Restate all the data word for word and omit the pictures.

%%

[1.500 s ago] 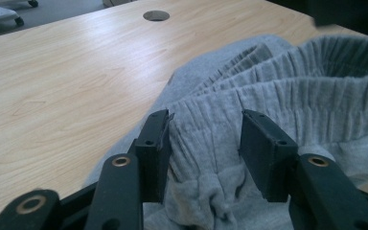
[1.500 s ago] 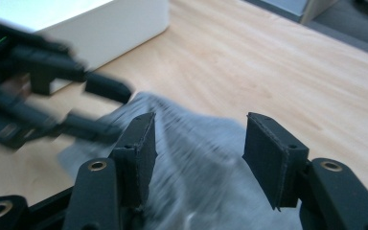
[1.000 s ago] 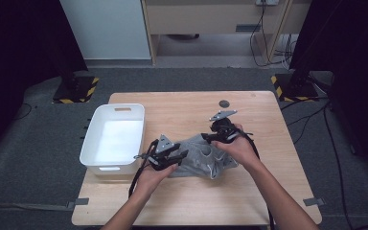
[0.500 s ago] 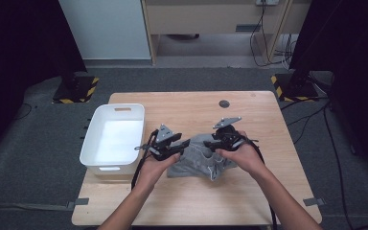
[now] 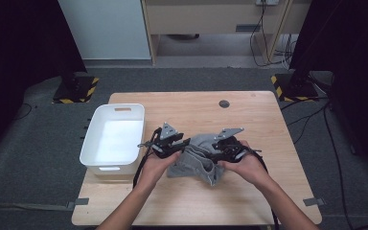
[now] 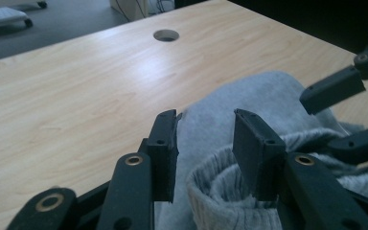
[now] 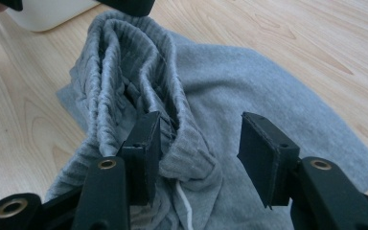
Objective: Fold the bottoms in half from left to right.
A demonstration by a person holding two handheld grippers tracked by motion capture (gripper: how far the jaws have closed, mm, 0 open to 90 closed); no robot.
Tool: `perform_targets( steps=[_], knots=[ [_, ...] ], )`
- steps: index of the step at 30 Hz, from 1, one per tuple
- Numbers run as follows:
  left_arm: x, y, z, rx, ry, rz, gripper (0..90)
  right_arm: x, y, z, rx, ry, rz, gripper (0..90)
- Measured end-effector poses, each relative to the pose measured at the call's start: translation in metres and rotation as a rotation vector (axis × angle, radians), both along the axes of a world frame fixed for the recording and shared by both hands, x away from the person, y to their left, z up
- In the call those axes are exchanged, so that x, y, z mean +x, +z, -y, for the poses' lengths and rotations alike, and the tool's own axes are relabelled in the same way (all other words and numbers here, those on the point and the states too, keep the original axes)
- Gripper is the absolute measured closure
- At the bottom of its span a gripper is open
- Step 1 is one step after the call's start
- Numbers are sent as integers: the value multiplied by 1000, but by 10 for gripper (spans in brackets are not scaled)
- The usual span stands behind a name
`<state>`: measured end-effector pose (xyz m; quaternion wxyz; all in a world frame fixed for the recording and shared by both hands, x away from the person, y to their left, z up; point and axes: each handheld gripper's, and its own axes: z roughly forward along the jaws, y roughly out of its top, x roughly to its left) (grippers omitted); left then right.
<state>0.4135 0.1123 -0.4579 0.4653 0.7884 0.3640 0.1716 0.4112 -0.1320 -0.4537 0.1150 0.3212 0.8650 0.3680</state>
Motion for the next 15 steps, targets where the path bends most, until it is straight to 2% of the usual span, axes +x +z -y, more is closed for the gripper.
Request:
perform_targets(
  steps=[5,11,13,15],
  knots=[
    [-10,-6,-2,17,-34,-19,623,-2,0,3,-6,2,-4,535],
    [-14,-7,-4,29,-61,-56,648,-1,0,2,-9,26,-32,701],
    [-16,-7,-5,32,-77,-71,692,-1,1,2,-9,36,-43,751],
    [-17,-6,-6,38,-96,-83,708,0,3,2,-2,41,-44,756]
  ],
)
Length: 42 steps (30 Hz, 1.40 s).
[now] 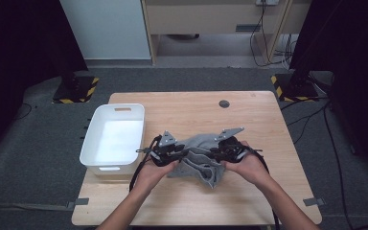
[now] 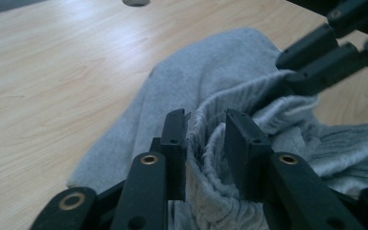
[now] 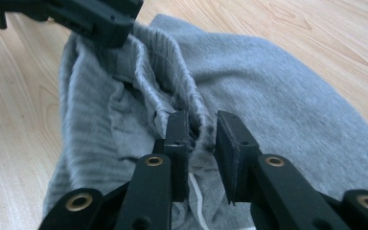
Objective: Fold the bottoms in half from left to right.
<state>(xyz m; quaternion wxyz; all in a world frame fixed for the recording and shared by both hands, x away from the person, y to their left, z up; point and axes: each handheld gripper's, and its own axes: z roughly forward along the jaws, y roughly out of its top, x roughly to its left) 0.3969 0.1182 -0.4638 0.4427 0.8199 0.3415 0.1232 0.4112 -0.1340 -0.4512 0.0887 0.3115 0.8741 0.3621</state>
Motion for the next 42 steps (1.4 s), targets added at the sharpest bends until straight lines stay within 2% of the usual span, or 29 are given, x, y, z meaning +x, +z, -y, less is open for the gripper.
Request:
perform_targets(
  steps=[5,12,21,24,25,28,30,33,34,35,39,42],
  knots=[
    [2,5,1,-20,-6,1,718,1,0,-2,-5,11,-19,805],
    [5,6,10,-19,-23,17,681,-1,6,1,-2,15,-16,874],
    [6,1,16,2,-59,4,679,-2,13,2,4,20,0,889],
    [4,-3,17,5,-73,-9,668,-2,15,2,7,18,2,889],
    [3,-7,19,21,-87,-21,669,-2,16,2,10,20,-1,890],
    [0,-11,21,38,-103,-27,736,-2,16,2,7,25,-6,888],
    [-1,-12,22,46,-108,-27,800,-1,16,2,16,36,-24,849],
    [-6,-11,21,43,-109,-20,846,1,17,3,54,19,-41,644],
    [-6,-11,21,43,-109,-20,849,1,17,3,54,19,-41,644],
    [-9,-11,20,38,-105,-14,850,2,19,4,81,9,-31,585],
    [-18,-14,16,24,-124,-22,844,4,22,7,106,-26,-9,528],
    [-25,-17,14,28,-141,-29,828,7,22,10,94,-48,15,515]
  ],
)
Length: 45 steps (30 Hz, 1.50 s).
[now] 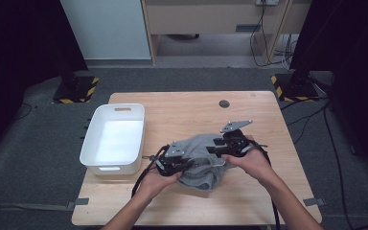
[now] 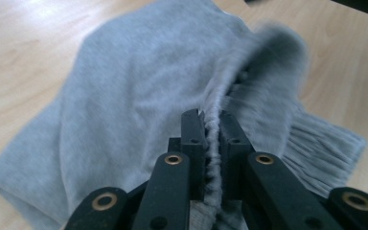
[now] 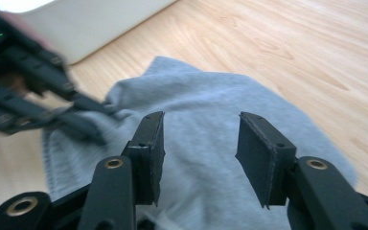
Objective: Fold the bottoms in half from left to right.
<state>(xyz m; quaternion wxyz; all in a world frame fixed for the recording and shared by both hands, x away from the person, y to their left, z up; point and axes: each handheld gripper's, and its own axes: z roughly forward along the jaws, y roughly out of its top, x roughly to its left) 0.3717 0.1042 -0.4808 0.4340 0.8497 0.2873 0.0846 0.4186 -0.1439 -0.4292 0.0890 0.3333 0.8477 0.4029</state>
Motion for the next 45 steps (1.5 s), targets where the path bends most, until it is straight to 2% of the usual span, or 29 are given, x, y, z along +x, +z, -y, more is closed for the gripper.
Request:
perform_targets(
  steps=[7,12,14,17,23,24,26,27,30,35,37,42,45],
  knots=[
    [-11,-1,-1,-13,-26,4,787,8,-8,3,-41,-49,21,501],
    [-17,-2,0,-16,-45,-2,756,9,-11,2,-46,-57,23,501],
    [-20,0,-1,-26,-51,12,725,10,-13,2,-52,-58,29,499],
    [-21,7,-3,-63,-36,36,650,11,-14,2,-62,-65,40,487],
    [-18,27,-10,-127,-2,87,597,14,-16,4,-87,-87,66,451],
    [-18,27,-10,-127,-2,87,586,14,-16,4,-87,-87,66,451],
    [-11,33,-13,-150,39,104,582,17,-16,7,-97,-106,77,434],
    [-9,34,-13,-148,53,114,578,18,-16,7,-102,-110,81,424],
    [-1,34,-12,-102,88,146,564,22,-18,10,-132,-124,91,404],
    [12,25,-7,-68,139,158,539,30,-23,15,-155,-158,81,365],
    [17,21,-8,-53,160,155,526,31,-27,17,-154,-167,65,354],
    [27,15,-9,-49,196,146,528,31,-36,21,-168,-174,44,335],
    [33,11,-9,-46,222,143,530,31,-42,23,-192,-174,34,332]
  ],
)
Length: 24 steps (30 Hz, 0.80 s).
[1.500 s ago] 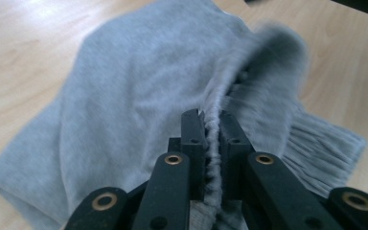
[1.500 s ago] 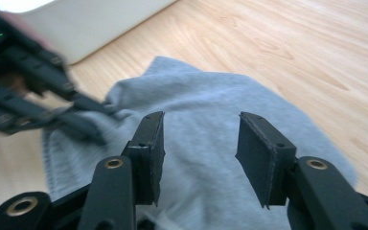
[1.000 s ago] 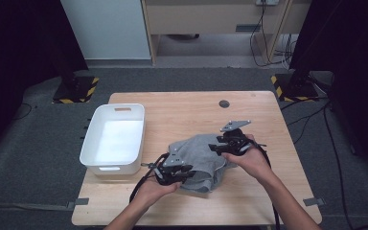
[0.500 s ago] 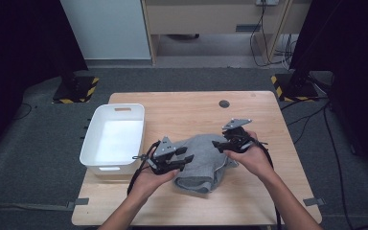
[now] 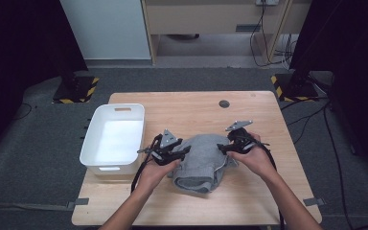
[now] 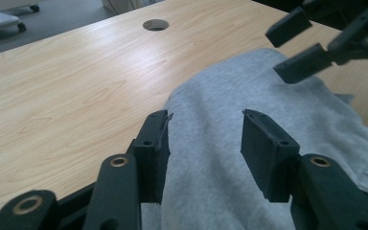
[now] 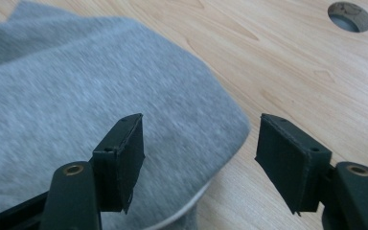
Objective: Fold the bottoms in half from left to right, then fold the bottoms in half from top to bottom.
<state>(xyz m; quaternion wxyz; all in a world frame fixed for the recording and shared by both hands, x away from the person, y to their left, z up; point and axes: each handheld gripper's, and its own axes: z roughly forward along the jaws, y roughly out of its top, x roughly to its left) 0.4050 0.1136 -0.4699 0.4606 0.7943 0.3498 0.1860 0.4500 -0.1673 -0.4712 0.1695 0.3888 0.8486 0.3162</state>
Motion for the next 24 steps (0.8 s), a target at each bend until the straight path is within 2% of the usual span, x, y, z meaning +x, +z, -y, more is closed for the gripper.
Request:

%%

Result of this task.
[1.500 s ago] 
[1.500 s ago] 
[1.000 s ago] 
[0.500 s ago] 
[now] 
[now] 
[now] 
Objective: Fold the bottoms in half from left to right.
A demonstration by a person holding two handheld grippers tracked by motion capture (gripper: how far the jaws have closed, mm, 0 open to 90 closed); no robot.
Tool: `perform_targets( steps=[_], knots=[ [_, ...] ], )`
- steps: index of the step at 30 Hz, from 1, one per tuple
- Numbers run as follows:
  left_arm: x, y, z, rx, ry, rz, gripper (0..90)
  right_arm: x, y, z, rx, ry, rz, gripper (0..90)
- Measured end-effector poses, each relative to the pose measured at the call's start: translation in metres and rotation as a rotation vector (axis × angle, radians), both along the axes of a world frame fixed for the recording and shared by both hands, x away from the person, y to their left, z up
- In the call those axes are exchanged, so that x, y, z mean +x, +z, -y, for the poses' lengths and rotations alike, and the tool's own axes are relabelled in the same way (all other words and numbers here, those on the point and the states too, keep the original axes)
- Gripper is the absolute measured closure
- At the bottom of its span a gripper is open
- Step 1 is one step after the call's start
- Numbers are sent as integers: the value multiplied by 1000, but by 10 for gripper (spans in brackets are not scaled)
- The usual span stands behind a name
`<state>`: measured end-effector pose (xyz m; quaternion wxyz; all in a world frame fixed for the recording and shared by both hands, x away from the person, y to their left, z up; point and axes: each handheld gripper's, and its own axes: z roughly forward along the jaws, y roughly out of its top, x roughly to its left) (grippers omitted); left then right.
<state>0.4135 0.1123 -0.4579 0.4653 0.7884 0.3640 0.1716 0.4112 -0.1320 -0.4537 0.1150 0.3212 0.8650 0.3680</state>
Motion for the next 15 steps, targets where the path bends most, until it is straight to 2% of the usual span, axes +x +z -y, more is closed for the gripper.
Request:
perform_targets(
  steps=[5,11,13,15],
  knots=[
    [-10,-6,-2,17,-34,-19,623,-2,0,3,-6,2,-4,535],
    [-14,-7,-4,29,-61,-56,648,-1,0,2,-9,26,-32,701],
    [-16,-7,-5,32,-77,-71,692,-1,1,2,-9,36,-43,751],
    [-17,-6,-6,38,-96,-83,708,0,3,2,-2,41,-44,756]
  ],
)
Length: 42 steps (30 Hz, 1.40 s).
[now] 
[now] 
[now] 
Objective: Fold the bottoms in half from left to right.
<state>(xyz m; quaternion wxyz; all in a world frame fixed for the recording and shared by both hands, x away from the person, y to their left, z up; point and axes: each handheld gripper's, and its own axes: z roughly forward along the jaws, y roughly out of its top, x roughly to its left) 0.3969 0.1182 -0.4638 0.4427 0.8199 0.3415 0.1232 0.4112 -0.1340 -0.4512 0.0887 0.3115 0.8741 0.3621</state>
Motion for the next 42 steps (1.4 s), targets added at the sharpest bends until straight lines stay within 2% of the usual span, or 29 are given, x, y, z meaning +x, +z, -y, less is open for the gripper.
Request:
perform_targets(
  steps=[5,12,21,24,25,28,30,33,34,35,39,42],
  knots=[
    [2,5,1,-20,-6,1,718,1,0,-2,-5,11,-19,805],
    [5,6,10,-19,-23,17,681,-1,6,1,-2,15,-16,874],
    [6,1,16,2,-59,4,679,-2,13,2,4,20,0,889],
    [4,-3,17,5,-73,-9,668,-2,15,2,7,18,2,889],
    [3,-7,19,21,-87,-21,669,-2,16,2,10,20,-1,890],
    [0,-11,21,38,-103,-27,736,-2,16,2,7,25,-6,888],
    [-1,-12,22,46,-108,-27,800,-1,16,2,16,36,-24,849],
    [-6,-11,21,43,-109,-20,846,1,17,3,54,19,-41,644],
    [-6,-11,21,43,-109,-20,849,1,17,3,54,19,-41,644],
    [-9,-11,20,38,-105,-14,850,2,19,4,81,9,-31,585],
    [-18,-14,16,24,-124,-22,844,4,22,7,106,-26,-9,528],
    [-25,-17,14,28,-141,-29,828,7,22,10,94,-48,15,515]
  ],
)
Length: 45 steps (30 Hz, 1.50 s).
[now] 
[now] 
[now] 
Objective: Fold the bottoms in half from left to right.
<state>(xyz m; quaternion wxyz; all in a world frame fixed for the recording and shared by both hands, x away from the person, y to their left, z up; point and axes: each handheld gripper's, and its own axes: z roughly forward along the jaws, y roughly out of its top, x roughly to its left) 0.3717 0.1042 -0.4808 0.4340 0.8497 0.2873 0.0846 0.4186 -0.1439 -0.4292 0.0890 0.3333 0.8477 0.4029</state>
Motion for the next 45 steps (1.5 s), targets where the path bends most, until it is straight to 2% of the usual span, or 29 are given, x, y, z along +x, +z, -y, more is closed for the gripper.
Request:
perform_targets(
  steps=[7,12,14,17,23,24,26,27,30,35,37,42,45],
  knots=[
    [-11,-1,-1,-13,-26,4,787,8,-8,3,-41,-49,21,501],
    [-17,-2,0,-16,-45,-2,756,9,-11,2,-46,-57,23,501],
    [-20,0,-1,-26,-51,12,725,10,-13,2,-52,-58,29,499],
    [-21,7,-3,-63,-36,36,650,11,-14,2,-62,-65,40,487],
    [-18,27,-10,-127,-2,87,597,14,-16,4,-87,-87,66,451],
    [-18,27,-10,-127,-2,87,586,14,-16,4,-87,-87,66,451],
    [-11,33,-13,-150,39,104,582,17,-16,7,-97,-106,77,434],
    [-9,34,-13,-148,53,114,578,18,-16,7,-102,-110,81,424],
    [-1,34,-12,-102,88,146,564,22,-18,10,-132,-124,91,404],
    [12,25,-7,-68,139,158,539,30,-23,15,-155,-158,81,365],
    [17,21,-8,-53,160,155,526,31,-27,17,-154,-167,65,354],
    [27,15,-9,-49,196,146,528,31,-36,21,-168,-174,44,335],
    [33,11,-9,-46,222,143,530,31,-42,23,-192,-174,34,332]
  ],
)
Length: 24 steps (30 Hz, 0.80 s).
[1.500 s ago] 
[1.500 s ago] 
[1.000 s ago] 
[0.500 s ago] 
[now] 
[now] 
[now] 
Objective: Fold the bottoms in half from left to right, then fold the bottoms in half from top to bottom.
<state>(xyz m; quaternion wxyz; all in a world frame fixed for the recording and shared by both hands, x away from the person, y to their left, z up; point and axes: each handheld gripper's, and its own axes: z roughly forward along the jaws, y roughly out of its top, x roughly to its left) 0.4050 0.1136 -0.4699 0.4606 0.7943 0.3498 0.1860 0.4500 -0.1673 -0.4712 0.1695 0.3888 0.8486 0.3162</state>
Motion for the next 24 steps (0.8 s), a target at each bend until the straight path is within 2% of the usual span, x, y, z meaning +x, +z, -y, more is closed for the gripper.
Request:

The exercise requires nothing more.